This is an important memoir written by Iraqi teenager Abu Bakr Al Rabeeah (pronounced: Abu ba-CAR al Rah-Bee-ah) with the help of his teacher Winnie Yeung. It is a book that I think every Canadian would benefit from reading and I think it deserves to win Canada Reads 2019.
Whenever we see news footage of Syria, with all the broken buildings, bombed out neighbourhoods, and hear about the random violence that the place has suffered from for so long, it seems impossible to imagine how it was for people to be living there in the midst of a civil war. Bakr has done just that. He has told the story very honestly and vividly. “We all gained skills that we could not have imagined. Knowledge that we never really wanted to know filtered into our lives. Our ears could pick out the differences between mortars, grad rockets, and car bombs. We could tell the high notes of the metallic smell of fresh blood on the streets from the low reek of a corpse waiting for days to be found in the rubble.”

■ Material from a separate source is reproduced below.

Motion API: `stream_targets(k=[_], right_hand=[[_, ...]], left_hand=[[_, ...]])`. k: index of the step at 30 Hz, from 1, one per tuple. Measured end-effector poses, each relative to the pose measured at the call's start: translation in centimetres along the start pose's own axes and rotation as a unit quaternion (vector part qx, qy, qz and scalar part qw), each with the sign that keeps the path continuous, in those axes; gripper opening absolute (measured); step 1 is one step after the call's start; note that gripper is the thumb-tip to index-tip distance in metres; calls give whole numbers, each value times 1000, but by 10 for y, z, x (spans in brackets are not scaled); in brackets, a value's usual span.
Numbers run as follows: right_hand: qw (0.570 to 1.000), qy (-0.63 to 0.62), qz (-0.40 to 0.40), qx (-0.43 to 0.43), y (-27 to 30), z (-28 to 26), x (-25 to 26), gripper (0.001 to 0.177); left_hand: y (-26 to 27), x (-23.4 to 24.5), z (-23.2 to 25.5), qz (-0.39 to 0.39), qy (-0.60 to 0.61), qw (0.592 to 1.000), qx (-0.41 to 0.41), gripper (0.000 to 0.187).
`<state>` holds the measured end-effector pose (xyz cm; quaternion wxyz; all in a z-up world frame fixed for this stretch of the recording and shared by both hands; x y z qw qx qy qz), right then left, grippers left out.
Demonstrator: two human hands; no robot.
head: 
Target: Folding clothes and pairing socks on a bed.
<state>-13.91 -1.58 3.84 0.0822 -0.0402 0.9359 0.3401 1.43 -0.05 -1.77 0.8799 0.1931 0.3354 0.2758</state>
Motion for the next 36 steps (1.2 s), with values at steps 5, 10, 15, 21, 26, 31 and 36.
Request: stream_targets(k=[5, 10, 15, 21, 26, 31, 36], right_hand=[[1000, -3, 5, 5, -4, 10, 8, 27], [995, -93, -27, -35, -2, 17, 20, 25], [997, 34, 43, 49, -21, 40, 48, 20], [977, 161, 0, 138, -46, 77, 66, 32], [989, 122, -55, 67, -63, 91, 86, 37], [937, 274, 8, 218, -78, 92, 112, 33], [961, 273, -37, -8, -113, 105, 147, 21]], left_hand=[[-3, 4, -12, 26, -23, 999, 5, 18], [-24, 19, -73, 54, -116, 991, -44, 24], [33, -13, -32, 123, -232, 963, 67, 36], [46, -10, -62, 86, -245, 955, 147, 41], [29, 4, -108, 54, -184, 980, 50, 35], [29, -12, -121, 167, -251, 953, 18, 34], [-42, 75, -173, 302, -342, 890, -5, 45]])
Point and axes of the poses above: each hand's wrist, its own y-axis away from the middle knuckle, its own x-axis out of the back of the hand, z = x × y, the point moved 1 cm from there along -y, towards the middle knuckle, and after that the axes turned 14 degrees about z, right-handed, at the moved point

Wise beyond his years because of his circumstance, Bakr also speaks simply as a normal teenager about going to play video games with his cousins and soccer with his friends. He was just 10 when the conflict began and his memories are childlike, yet riveting because his days were marked by the juxtaposition of living the life of a normal teenager in the middle of a war zone.
What I like most about the book is his honest perspective about how it was when he came to Canada as a refugee. When he was living in constant danger he dreamt of a life where he could safely live and move and go about daily activities. But when a new home in Canada became a reality, it was far from easy, albeit safe. He speaks of homesickness and a host of unexpected and different fears to deal with like fitting in, learning language, and building a new life in a foreign culture. Though totally understandable, these emotions also made him feel ashamed and ungrateful for the opportunity he had been given to begin a new life in safety. Homes features a remarkable young man and a compassionate teacher who have given Canadians a window to understanding the refugee experience.